* _Data excerpts_:

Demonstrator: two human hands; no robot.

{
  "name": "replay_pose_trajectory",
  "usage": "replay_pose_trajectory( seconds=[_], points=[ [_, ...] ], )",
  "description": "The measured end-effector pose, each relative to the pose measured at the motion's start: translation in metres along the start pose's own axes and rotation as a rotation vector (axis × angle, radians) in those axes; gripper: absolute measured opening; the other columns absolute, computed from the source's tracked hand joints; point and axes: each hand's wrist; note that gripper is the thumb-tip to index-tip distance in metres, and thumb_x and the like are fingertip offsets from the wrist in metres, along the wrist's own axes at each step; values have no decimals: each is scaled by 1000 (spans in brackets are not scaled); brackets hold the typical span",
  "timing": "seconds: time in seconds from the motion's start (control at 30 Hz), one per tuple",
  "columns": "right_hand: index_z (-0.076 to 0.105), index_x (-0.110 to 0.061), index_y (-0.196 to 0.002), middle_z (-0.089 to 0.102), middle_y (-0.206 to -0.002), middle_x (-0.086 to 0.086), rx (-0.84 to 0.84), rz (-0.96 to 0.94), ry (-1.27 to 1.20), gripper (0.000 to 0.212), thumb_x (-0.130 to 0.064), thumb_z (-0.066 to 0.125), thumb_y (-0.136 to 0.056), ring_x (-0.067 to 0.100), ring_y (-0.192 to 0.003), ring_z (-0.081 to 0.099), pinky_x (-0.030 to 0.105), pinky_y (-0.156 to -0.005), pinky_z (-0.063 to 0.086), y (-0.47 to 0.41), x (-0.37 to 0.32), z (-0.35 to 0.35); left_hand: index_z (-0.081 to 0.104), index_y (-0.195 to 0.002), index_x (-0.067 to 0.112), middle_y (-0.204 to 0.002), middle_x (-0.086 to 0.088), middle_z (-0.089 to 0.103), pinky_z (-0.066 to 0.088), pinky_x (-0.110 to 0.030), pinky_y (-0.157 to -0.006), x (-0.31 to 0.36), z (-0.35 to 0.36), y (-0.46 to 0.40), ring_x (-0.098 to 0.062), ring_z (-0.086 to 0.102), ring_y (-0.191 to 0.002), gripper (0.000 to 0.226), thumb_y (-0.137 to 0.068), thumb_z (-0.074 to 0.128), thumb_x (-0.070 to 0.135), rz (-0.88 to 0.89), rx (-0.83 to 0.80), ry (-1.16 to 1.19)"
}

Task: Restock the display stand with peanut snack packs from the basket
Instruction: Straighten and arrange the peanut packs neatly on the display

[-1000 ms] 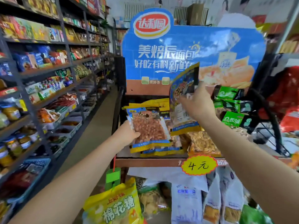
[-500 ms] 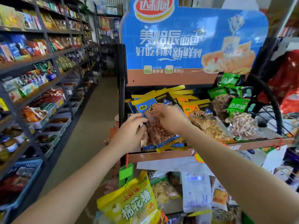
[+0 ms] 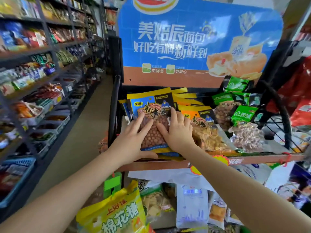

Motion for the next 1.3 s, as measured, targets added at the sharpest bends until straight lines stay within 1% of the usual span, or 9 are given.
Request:
replay_pose_trajectory(
  seconds=[0.13,0.27,0.47,0.63,0.83,0.97,1.07,1.2,1.3],
  points=[
    [25,-16,-140,27,-146,8,-91,-78,48,92,-72,53,-72,34,-133,29,49,-106,28,-32,9,-26,4,-147,35,-158,3,-7,6,-49,-116,2,-7,0,-25,-11,-144,119,-44,17,93,-53,84,-221],
    [26,-14,-140,26,-148,11,-160,-170,-89,89,-65,59,-74,34,-134,29,49,-107,30,-71,19,-38,2,-147,29,-156,6,-1,8,-42,-117,5,-8,-8,-17,-6,-143,123,-43,3,94,-89,97,-103],
    [35,-10,-140,41,-145,11,-275,-324,-241,62,-43,52,-90,29,-133,37,39,-107,34,-131,14,-36,2,-148,26,-158,6,-3,6,-37,-117,10,-20,-31,-15,-6,-144,103,-62,9,83,-161,213,-46],
    [47,-4,-133,52,-137,17,-371,-448,-95,48,-36,41,-97,32,-125,47,36,-101,37,-168,-5,-31,19,-147,15,-157,-3,13,15,-35,-116,-7,-46,-70,-20,9,-144,71,-90,31,57,-168,263,-187],
    [50,-3,-127,52,-125,19,-351,-522,156,43,-30,47,-94,35,-116,50,40,-97,42,-175,-16,-24,33,-138,12,-139,-7,43,47,-40,-93,-23,-60,-101,-26,43,-125,88,-76,43,73,-196,9,-332],
    [56,-1,-116,59,-117,19,-311,-496,183,31,-21,48,-93,35,-106,56,39,-88,47,-175,-17,-18,33,-137,11,-136,-6,44,44,-40,-95,-32,-54,-104,-26,43,-124,102,-66,44,82,-158,58,-456],
    [63,-3,-105,66,-107,15,-342,-459,255,28,-25,56,-90,33,-98,60,38,-81,51,-178,-19,-14,35,-137,10,-141,-7,39,39,-40,-101,-36,-51,-106,-26,40,-128,102,-65,45,82,-143,119,-465],
    [66,-6,-96,66,-104,10,-383,-496,271,27,-31,55,-90,31,-101,57,39,-88,46,-180,-18,-16,40,-130,10,-143,-10,28,42,-40,-96,-35,-44,-101,-28,39,-126,90,-71,43,78,-121,154,-458],
    [62,-7,-85,59,-91,5,-392,-491,159,22,-28,56,-90,26,-91,54,33,-79,41,-177,-12,-21,42,-121,9,-140,-10,23,44,-38,-92,-30,-38,-96,-27,42,-119,80,-73,50,72,-127,231,-344]
  ],
)
Point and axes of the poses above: each hand's wrist, its own y-axis away from the middle knuckle, its own z-axis out of the palm, x = y × z
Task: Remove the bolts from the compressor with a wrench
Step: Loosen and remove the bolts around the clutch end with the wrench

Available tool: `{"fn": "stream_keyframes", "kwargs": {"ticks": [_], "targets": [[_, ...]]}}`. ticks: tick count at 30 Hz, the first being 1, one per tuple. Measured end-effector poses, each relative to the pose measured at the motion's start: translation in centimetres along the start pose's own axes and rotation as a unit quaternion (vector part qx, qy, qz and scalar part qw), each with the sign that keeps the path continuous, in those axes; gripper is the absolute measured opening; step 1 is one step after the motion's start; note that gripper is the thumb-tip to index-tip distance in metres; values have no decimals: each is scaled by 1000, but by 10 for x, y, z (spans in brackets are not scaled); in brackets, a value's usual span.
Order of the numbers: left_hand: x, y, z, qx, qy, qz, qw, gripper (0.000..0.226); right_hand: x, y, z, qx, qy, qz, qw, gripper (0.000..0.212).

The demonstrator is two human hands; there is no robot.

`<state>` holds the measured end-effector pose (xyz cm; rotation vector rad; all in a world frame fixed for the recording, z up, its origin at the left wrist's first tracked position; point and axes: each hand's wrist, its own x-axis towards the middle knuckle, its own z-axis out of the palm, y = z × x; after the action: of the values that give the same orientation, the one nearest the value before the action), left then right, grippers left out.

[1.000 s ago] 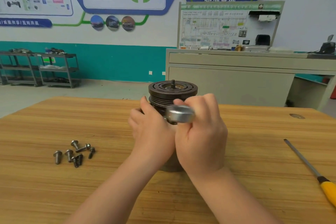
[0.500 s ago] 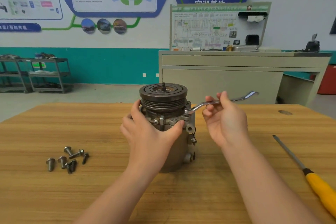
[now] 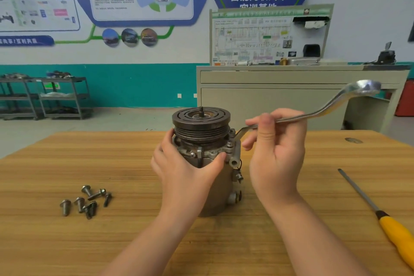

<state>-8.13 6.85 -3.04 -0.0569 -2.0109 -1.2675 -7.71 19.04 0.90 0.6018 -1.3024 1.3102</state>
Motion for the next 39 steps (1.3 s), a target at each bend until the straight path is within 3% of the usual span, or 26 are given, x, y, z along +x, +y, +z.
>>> {"fn": "stream_keyframes", "kwargs": {"ticks": [9,12,15,19,21,23,25,28,29,31,33,35,37,39], "targets": [[0,-2,1,-14,-2,1,1000,109,-16,-2,5,-96,-93,-136,982,8],[1,0,1,-35,-5,-9,999,105,-26,-1,11,-147,-120,-178,966,20],[6,1,2,-21,22,-15,999,98,-36,2,17,-174,-91,-188,962,25],[0,-3,1,-2,10,9,1000,109,-34,-2,24,-1,71,-13,997,21],[-1,-3,2,-2,9,10,1000,111,-24,-2,22,74,143,80,984,17],[0,-3,2,-4,7,11,1000,110,-13,4,15,107,157,179,965,21],[1,-5,2,-1,10,10,1000,110,-2,14,7,131,152,290,936,26],[1,-5,2,3,3,7,1000,111,11,26,-3,242,144,450,848,27],[1,-5,2,5,1,7,1000,111,14,28,-5,281,141,479,820,26],[0,-5,2,7,0,8,1000,111,15,28,-6,320,149,489,797,26],[0,-5,1,9,1,9,1000,110,13,23,-4,315,185,437,822,26],[0,-5,1,7,-2,8,1000,111,13,14,-3,236,207,333,889,25],[1,-5,1,1,-5,3,1000,111,13,5,-4,113,174,189,960,20],[1,-4,1,1,-3,3,1000,112,9,-4,-4,42,104,68,991,16]]}}
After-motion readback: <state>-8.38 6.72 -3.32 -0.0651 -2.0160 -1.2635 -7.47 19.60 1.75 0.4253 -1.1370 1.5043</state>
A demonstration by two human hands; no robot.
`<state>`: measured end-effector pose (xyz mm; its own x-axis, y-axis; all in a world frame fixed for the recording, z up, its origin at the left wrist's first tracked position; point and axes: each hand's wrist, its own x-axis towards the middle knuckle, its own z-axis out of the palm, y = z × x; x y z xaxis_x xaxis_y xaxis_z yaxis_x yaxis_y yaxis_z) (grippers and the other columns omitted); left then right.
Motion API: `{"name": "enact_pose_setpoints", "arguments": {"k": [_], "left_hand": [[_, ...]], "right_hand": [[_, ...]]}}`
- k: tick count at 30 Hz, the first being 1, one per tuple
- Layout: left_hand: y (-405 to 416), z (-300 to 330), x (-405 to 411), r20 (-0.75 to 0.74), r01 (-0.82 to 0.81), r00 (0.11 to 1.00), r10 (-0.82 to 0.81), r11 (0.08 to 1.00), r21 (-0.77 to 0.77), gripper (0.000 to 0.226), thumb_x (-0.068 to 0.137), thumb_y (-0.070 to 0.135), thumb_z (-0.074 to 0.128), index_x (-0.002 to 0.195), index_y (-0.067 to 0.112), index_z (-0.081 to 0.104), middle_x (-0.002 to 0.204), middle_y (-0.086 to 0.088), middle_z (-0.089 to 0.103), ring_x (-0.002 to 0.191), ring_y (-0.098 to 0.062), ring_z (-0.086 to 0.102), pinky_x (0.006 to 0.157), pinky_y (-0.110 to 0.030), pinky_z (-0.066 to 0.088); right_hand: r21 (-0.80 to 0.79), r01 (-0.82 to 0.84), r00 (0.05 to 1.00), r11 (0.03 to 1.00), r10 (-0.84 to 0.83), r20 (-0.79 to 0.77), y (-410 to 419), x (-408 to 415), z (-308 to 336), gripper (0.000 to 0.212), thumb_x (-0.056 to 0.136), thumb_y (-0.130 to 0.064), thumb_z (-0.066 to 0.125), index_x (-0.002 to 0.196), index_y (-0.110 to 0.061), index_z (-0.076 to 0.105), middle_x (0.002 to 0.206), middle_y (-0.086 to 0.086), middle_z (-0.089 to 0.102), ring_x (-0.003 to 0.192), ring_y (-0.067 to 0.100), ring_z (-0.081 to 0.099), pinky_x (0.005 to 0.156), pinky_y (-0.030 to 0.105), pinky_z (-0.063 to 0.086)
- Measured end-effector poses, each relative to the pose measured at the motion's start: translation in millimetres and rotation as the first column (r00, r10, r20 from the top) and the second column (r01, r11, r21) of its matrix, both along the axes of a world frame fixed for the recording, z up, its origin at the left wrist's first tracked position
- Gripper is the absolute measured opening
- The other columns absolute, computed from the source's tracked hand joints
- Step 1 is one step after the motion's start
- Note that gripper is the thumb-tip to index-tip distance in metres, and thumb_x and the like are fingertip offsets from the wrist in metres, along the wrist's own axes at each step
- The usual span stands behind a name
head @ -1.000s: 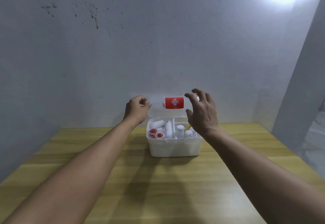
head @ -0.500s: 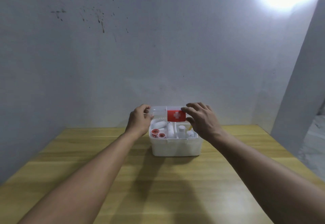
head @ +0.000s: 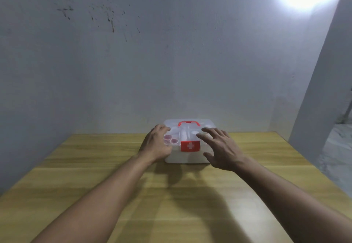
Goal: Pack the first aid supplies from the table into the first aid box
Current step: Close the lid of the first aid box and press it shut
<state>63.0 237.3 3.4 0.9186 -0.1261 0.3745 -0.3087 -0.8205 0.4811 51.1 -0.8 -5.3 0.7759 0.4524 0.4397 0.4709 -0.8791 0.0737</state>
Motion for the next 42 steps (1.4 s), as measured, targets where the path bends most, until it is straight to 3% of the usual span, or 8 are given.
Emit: {"name": "enact_pose_setpoints", "arguments": {"k": [5,9,14,18,23,28,36,42], "left_hand": [[-15.2,-2.4,0.4,0.035,0.068,0.996,-0.08,0.963,0.261,0.076,0.08,0.043,0.068,0.145,0.015,0.038,0.156,-0.003,0.033,0.147,-0.018,0.024,0.119,-0.038,0.017],[-22.7,-9.5,2.3,0.064,0.03,0.997,-0.048,0.965,0.259,0.08,0.079,0.04,0.073,0.146,0.014,0.037,0.156,-0.001,0.035,0.148,-0.016,0.02,0.12,-0.038,0.013],[-26.8,-14.1,4.5,0.104,-0.009,0.994,-0.018,0.967,0.254,0.076,0.078,0.038,0.075,0.142,0.014,0.042,0.153,-0.002,0.04,0.147,-0.017,0.025,0.119,-0.038,0.016],[-28.6,-15.4,4.4,0.132,-0.03,0.991,-0.004,0.967,0.255,0.072,0.08,0.037,0.073,0.141,0.014,0.043,0.152,-0.001,0.041,0.146,-0.017,0.025,0.118,-0.032,0.02],[-28.4,-22.1,9.0,0.144,-0.052,0.989,0.018,0.97,0.237,0.073,0.08,0.039,0.073,0.142,0.018,0.043,0.151,0.001,0.042,0.146,-0.017,0.027,0.113,-0.031,0.032],[-27.8,-23.3,10.3,0.16,-0.054,0.987,0.014,0.967,0.248,0.072,0.08,0.04,0.072,0.143,0.019,0.043,0.151,0.002,0.043,0.145,-0.015,0.028,0.112,-0.031,0.032],[-27.3,-27.4,12.1,0.192,-0.059,0.981,0.011,0.966,0.251,0.069,0.08,0.044,0.072,0.138,0.016,0.048,0.146,-0.001,0.049,0.143,-0.018,0.034,0.111,-0.034,0.036],[-23.1,-23.1,13.3,0.15,-0.024,0.989,-0.013,0.969,0.247,0.065,0.08,0.021,0.074,0.139,0.016,0.047,0.15,0.002,0.044,0.144,-0.015,0.031,0.109,-0.032,0.037]], "right_hand": [[0.147,0.072,0.996,0.986,-0.062,-0.071,2.9,3.8,0.8,0.07,0.085,-0.049,0.059,0.143,-0.018,0.036,0.154,0.008,0.033,0.142,0.026,0.03,0.114,0.039,0.027],[0.145,0.133,0.986,0.98,-0.116,-0.12,9.2,7.7,-0.4,0.075,0.085,-0.057,0.057,0.145,-0.016,0.035,0.154,0.007,0.033,0.144,0.025,0.027,0.115,0.04,0.029],[0.198,0.127,0.992,0.972,-0.125,-0.026,14.5,3.9,-4.7,0.065,0.081,-0.049,0.067,0.132,-0.012,0.052,0.136,0.009,0.056,0.132,0.028,0.045,0.092,0.04,0.048],[0.22,0.116,0.992,0.969,-0.122,0.016,14.6,3.4,-9.6,0.063,0.077,-0.048,0.072,0.125,-0.011,0.058,0.129,0.01,0.062,0.126,0.029,0.053,0.08,0.041,0.055],[0.214,0.13,0.991,0.968,-0.13,-0.015,13.1,6.7,-8.9,0.067,0.081,-0.051,0.066,0.135,-0.014,0.05,0.143,0.007,0.05,0.137,0.026,0.041,0.092,0.041,0.051],[0.187,0.138,0.99,0.973,-0.139,-0.007,13.3,7.6,-8.9,0.067,0.078,-0.05,0.071,0.131,-0.013,0.054,0.138,0.009,0.055,0.133,0.027,0.046,0.085,0.042,0.054],[0.194,0.15,0.989,0.97,-0.15,-0.013,13.0,8.1,-11.4,0.067,0.078,-0.049,0.07,0.134,-0.016,0.051,0.142,0.009,0.051,0.135,0.029,0.043,0.089,0.044,0.053],[0.171,0.156,0.983,0.973,-0.136,-0.12,9.1,9.1,-8.2,0.071,0.084,-0.02,0.07,0.146,-0.019,0.033,0.156,0.003,0.03,0.145,0.022,0.024,0.11,0.039,0.039]]}}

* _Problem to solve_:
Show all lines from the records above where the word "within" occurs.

* _Solution_:
Motion for the next 1.3 s, as measured, targets added at the sharpest bends until straight lines stay within 1% of the usual span, or 9 are given.
Motion for the next 39 steps (1.3 s), a target at each bend until the straight path is within 3% of the usual span, or 26 are given, x, y, z along +x, +y, +z.

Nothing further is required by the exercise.